Wilson served as crew chief for Kaz Grala after leaving Richard Childress Racing. Wilson and Grala finished 2018 with two top-fives and five top-tens.

===2019–2021: RSS Racing and DGR===
After a very successful year as Ryan Sieg's crew chief in the Xfinity Series in 2019, Wilson left for DGR-Crosley, where he was announced as the crew chief for rookie Tanner Gray's No. 15 team in the Truck Series for 2020. Wilson returned to crew chief Gray and the No. 15 truck for the renamed David Gilliland Racing in 2021, but would be released by the team before the race at Kansas in May. RSS would quickly rehire Wilson just a few days later, and he would return to his previous job as crew chief of Ryan Sieg's No. 39 in the Xfinity Series beginning at Darlington in May. Following the Indianapolis race on August 14, Wilson was suspended for four races after the car lost its left rear tire and caused a caution during the race. RSS Racing decided to release Wilson instead of appealing his penalty. Wilson spent the rest of the 2021 without a crew chiefing job.

===2022–2023: McAnally–Hilgemann, Bassett and ThorSport Racing===
It was announced on January 11, 2022 that Wilson would go back to the Truck Series to be the crew chief for the No. 19 McAnally–Hilgemann Racing truck driven by Derek Kraus in 2022. Kraus' previous crew chief, Mark Hillman, moved to MHR's new second truck, the No. 91 of Colby Howard. For the race at Nashville, Wilson was suspended due to an improperly installed ballast on the No. 19 truck.

On July 2, 2022, it was announced that Wilson would be replaced by Charles Denike, who was previously the crew chief of the GMS Racing No. 23 truck driven by Grant Enfinger. On June 29, 2022, it was announced that Denike would be replaced at GMS by Jeff Hensley, who started the season as the new crew chief for Matt Crafton and the No. 88 ThorSport Racing truck. After losing his job with McAnally, Wilson would join Bassett Racing as the crew chief of their part-time No. 77 car in the Xfinity Series, driven by brothers Ronnie Bassett Jr. and Dillon Bassett. In August, Wilson left the team for ThorSport Racing to replace Hensley as Matt Crafton's crew chief. He spent 11 races as Crafton's crew chief before he and the team parted ways.

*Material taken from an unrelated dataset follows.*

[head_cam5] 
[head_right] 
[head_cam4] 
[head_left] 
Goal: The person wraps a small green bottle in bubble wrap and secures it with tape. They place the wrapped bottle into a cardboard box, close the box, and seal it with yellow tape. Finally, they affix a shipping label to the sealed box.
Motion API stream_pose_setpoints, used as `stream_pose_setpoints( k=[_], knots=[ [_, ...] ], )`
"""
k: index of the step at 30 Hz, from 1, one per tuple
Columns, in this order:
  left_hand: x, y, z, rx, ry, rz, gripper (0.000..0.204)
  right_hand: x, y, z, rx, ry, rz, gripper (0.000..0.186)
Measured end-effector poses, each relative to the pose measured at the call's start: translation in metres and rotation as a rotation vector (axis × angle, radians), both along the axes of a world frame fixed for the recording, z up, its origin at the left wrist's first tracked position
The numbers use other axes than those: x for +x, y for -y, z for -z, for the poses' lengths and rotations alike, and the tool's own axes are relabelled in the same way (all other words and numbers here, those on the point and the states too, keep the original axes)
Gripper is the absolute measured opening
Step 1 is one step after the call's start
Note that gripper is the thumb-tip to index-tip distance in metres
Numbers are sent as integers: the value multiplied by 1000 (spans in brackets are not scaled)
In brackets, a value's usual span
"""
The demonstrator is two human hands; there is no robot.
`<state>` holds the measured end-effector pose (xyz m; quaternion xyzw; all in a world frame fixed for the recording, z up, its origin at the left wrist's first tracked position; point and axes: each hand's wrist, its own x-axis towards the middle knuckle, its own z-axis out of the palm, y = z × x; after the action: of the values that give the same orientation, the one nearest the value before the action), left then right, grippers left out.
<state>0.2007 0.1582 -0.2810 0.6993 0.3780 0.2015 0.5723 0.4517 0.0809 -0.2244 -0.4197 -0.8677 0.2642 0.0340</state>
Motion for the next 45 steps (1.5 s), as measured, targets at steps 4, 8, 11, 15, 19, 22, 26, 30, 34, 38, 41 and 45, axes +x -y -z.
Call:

===2024–present: Rackley W.A.R., 1/4 Ley Racing and Nitro Motorsports===
On January 9, 2024, it was announced that Wilson would be the crew chief for Ty Dillon at Rackley W.A.R.

On November 21, 2024, Rackley W.A.R. announced that Chad Kendrick, who was the team's full-time crew chief in 2023, would return to the team after crew chiefing for one year with Jordan Anderson Racing in the Xfinity Series in 2024, leaving Wilson without a job. He crew chiefed for Dale Quarterley's team, 1/4 Ley Racing, in the Truck and ARCA Series races they attempted in 2025.

In 2026, Wilson joined Nitro Motorsports (in the team's first year after purchasing longtime ARCA team Venturini Motorsports) to serve as an ARCA crew chief on their No. 25 car.